**WHAT YOU HAVE TO DO:**
An exact repetition of the records is required. Leave nothing out.

Collection entries
╭──

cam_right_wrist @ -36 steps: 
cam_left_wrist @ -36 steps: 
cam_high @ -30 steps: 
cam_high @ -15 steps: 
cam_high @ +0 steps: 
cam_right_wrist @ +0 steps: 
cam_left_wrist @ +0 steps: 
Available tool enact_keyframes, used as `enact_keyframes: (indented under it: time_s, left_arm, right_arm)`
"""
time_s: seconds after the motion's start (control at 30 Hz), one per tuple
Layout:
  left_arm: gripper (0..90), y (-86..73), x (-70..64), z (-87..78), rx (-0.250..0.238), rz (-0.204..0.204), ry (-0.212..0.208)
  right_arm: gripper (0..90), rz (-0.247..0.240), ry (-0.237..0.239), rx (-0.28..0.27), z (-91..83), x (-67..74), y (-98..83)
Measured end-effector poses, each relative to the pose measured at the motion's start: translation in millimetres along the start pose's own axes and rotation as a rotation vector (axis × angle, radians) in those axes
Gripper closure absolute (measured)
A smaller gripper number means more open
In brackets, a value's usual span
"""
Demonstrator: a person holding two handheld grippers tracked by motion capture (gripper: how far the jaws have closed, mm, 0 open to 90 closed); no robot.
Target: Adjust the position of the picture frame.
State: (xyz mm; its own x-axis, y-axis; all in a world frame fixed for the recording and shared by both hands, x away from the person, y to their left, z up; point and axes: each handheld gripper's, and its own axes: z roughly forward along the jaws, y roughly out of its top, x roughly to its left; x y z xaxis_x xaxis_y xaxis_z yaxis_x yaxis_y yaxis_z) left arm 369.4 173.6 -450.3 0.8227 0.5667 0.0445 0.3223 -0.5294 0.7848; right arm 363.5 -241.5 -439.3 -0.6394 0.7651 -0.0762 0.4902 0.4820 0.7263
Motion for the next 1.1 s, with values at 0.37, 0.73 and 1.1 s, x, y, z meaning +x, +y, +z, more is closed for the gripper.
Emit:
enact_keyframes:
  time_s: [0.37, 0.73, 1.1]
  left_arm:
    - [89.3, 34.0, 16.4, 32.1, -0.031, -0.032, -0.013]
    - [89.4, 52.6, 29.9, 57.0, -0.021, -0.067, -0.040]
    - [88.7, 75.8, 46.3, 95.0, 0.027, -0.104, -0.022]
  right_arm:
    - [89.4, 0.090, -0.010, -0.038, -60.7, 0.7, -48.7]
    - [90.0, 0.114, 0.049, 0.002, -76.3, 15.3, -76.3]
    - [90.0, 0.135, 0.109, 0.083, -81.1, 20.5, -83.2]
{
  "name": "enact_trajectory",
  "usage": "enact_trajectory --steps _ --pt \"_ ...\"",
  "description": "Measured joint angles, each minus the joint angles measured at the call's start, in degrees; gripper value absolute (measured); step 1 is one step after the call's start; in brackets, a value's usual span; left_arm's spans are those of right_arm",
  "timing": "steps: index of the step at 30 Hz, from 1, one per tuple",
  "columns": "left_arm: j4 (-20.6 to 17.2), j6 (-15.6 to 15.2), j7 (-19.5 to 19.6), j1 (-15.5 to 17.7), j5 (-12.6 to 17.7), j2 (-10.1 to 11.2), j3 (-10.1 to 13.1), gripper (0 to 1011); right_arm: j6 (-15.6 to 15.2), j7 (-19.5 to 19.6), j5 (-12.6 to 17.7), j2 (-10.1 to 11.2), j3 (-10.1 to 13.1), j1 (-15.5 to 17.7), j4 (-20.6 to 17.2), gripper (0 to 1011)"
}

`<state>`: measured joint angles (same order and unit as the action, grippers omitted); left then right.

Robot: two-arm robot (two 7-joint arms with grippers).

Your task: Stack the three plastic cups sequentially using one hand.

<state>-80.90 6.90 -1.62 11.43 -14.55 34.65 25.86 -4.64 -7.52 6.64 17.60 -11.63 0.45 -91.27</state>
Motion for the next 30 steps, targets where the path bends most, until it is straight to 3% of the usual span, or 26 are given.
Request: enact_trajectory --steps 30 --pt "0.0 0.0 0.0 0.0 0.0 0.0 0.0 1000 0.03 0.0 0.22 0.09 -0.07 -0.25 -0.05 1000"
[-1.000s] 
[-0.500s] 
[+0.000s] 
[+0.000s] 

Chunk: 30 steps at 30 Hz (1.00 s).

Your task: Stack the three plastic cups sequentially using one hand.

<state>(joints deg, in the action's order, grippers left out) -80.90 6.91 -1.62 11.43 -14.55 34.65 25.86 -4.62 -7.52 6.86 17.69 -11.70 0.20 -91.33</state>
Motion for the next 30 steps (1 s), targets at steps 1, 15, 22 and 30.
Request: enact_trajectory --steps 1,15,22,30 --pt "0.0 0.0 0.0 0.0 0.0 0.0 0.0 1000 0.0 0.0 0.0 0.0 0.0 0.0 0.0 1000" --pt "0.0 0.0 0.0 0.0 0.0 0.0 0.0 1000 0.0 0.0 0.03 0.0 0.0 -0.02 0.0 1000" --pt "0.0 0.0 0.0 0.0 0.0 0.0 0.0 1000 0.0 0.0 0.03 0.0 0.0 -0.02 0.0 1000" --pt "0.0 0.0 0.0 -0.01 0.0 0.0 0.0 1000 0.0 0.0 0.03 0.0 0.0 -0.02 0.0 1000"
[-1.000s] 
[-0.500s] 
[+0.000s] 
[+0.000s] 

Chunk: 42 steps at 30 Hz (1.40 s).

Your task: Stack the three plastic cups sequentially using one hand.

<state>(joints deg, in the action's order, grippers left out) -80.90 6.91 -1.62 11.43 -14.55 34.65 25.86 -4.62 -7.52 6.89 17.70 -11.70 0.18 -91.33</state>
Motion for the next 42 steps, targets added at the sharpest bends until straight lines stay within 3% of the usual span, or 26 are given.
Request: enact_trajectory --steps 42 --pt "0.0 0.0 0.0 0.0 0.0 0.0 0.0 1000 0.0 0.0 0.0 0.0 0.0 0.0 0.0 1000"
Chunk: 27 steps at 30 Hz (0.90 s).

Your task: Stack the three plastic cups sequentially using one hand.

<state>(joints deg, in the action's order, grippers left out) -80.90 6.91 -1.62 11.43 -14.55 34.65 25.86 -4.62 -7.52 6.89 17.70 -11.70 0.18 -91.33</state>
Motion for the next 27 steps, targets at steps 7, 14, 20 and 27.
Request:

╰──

**ANSWER BOX:**
cam_right_wrist @ -36 steps: 
cam_left_wrist @ -36 steps: 
cam_high @ -30 steps: 
cam_high @ -15 steps: 
cam_high @ +0 steps: 
cam_right_wrist @ +0 steps: 
cam_left_wrist @ +0 steps: 
Available tool enact_keyframes, used as `enact_keyframes: (indented under it: time_s, left_arm, right_arm)`
"""
time_s: seconds after the motion's start (control at 30 Hz), one per tuple
Layout:
  left_arm: gripper (0..90), y (-86..73), x (-70..64), z (-87..78), rx (-0.250..0.238), rz (-0.204..0.204), ry (-0.212..0.208)
  right_arm: gripper (0..90), rz (-0.247..0.240), ry (-0.237..0.239), rx (-0.28..0.27), z (-91..83), x (-67..74), y (-98..83)
Measured end-effector poses, each relative to the pose measured at the motion's start: translation in millimetres along the start pose's own axes and rotation as a rotation vector (axis × angle, radians) in those axes
Gripper closure absolute (measured)
A smaller gripper number means more open
In brackets, a value's usual span
"""
Demonstrator: a person holding two handheld grippers tracked by motion capture (gripper: how far the jaws have closed, mm, 0 open to 90 closed); no robot.
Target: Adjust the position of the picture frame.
State: (xyz mm; its own x-axis, y-axis; all in a world frame fixed for the recording and shared by both hands, x away from the person, y to their left, z up; point and axes: each handheld gripper's, and its own axes: z roughly forward along the jaws, y roughly out of its top, x roughly to its left; x y z xaxis_x xaxis_y xaxis_z yaxis_x yaxis_y yaxis_z) left arm 369.4 173.6 -450.3 0.8227 0.5667 0.0445 0.3223 -0.5294 0.7848; right arm 363.5 -241.5 -439.3 -0.6394 0.7651 -0.0762 0.4902 0.4820 0.7263
Motion for the next 1.1 s, with values at 0.37, 0.73 and 1.1 s, x, y, z meaning +x, +y, +z, more is closed for the gripper.
Emit:
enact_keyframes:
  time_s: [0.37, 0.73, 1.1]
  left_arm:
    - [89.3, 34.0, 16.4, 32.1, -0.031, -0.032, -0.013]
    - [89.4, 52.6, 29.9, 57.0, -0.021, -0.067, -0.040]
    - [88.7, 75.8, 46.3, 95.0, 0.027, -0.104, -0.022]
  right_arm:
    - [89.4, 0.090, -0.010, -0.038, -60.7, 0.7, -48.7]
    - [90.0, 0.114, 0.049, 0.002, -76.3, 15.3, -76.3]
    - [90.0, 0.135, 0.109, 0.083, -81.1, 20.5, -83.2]
{
  "name": "enact_trajectory",
  "usage": "enact_trajectory --steps _ --pt \"_ ...\"",
  "description": "Measured joint angles, each minus the joint angles measured at the call's start, in degrees; gripper value absolute (measured); step 1 is one step after the call's start; in brackets, a value's usual span; left_arm's spans are those of right_arm",
  "timing": "steps: index of the step at 30 Hz, from 1, one per tuple",
  "columns": "left_arm: j4 (-20.6 to 17.2), j6 (-15.6 to 15.2), j7 (-19.5 to 19.6), j1 (-15.5 to 17.7), j5 (-12.6 to 17.7), j2 (-10.1 to 11.2), j3 (-10.1 to 13.1), gripper (0 to 1011); right_arm: j6 (-15.6 to 15.2), j7 (-19.5 to 19.6), j5 (-12.6 to 17.7), j2 (-10.1 to 11.2), j3 (-10.1 to 13.1), j1 (-15.5 to 17.7), j4 (-20.6 to 17.2), gripper (0 to 1011)"
}

`<state>`: measured joint angles (same order and unit as the action, grippers omitted); left then right.

Robot: two-arm robot (two 7-joint arms with grippers).

Your task: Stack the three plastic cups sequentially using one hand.

<state>-80.90 6.90 -1.62 11.43 -14.55 34.65 25.86 -4.64 -7.52 6.64 17.60 -11.63 0.45 -91.27</state>
Motion for the next 30 steps, targets where the path bends most, until it is straight to 3% of the usual span, or 26 are given.
Request: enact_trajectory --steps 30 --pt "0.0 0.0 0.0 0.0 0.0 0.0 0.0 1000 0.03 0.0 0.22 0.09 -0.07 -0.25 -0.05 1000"
[-1.000s] 
[-0.500s] 
[+0.000s] 
[+0.000s] 

Chunk: 30 steps at 30 Hz (1.00 s).

Your task: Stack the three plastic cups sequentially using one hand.

<state>(joints deg, in the action's order, grippers left out) -80.90 6.91 -1.62 11.43 -14.55 34.65 25.86 -4.62 -7.52 6.86 17.69 -11.70 0.20 -91.33</state>
Motion for the next 30 steps (1 s), targets at steps 1, 15, 22 and 30.
Request: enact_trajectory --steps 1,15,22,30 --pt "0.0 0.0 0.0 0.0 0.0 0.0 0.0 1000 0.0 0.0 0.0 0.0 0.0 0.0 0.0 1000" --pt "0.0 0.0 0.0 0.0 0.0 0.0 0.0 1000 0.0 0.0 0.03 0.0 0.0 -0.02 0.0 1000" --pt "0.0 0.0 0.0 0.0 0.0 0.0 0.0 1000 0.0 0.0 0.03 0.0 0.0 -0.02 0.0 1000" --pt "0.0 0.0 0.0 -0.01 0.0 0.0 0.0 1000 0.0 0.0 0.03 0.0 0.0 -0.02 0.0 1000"
[-1.000s] 
[-0.500s] 
[+0.000s] 
[+0.000s] 

Chunk: 42 steps at 30 Hz (1.40 s).

Your task: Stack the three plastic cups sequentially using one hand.

<state>(joints deg, in the action's order, grippers left out) -80.90 6.91 -1.62 11.43 -14.55 34.65 25.86 -4.62 -7.52 6.89 17.70 -11.70 0.18 -91.33</state>
Motion for the next 42 steps, targets added at the sharpest bends until straight lines stay within 3% of the usual span, or 26 are given.
Request: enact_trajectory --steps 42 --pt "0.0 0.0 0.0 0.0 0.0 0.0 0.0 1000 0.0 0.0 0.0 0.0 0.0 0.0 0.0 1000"
Chunk: 27 steps at 30 Hz (0.90 s).

Your task: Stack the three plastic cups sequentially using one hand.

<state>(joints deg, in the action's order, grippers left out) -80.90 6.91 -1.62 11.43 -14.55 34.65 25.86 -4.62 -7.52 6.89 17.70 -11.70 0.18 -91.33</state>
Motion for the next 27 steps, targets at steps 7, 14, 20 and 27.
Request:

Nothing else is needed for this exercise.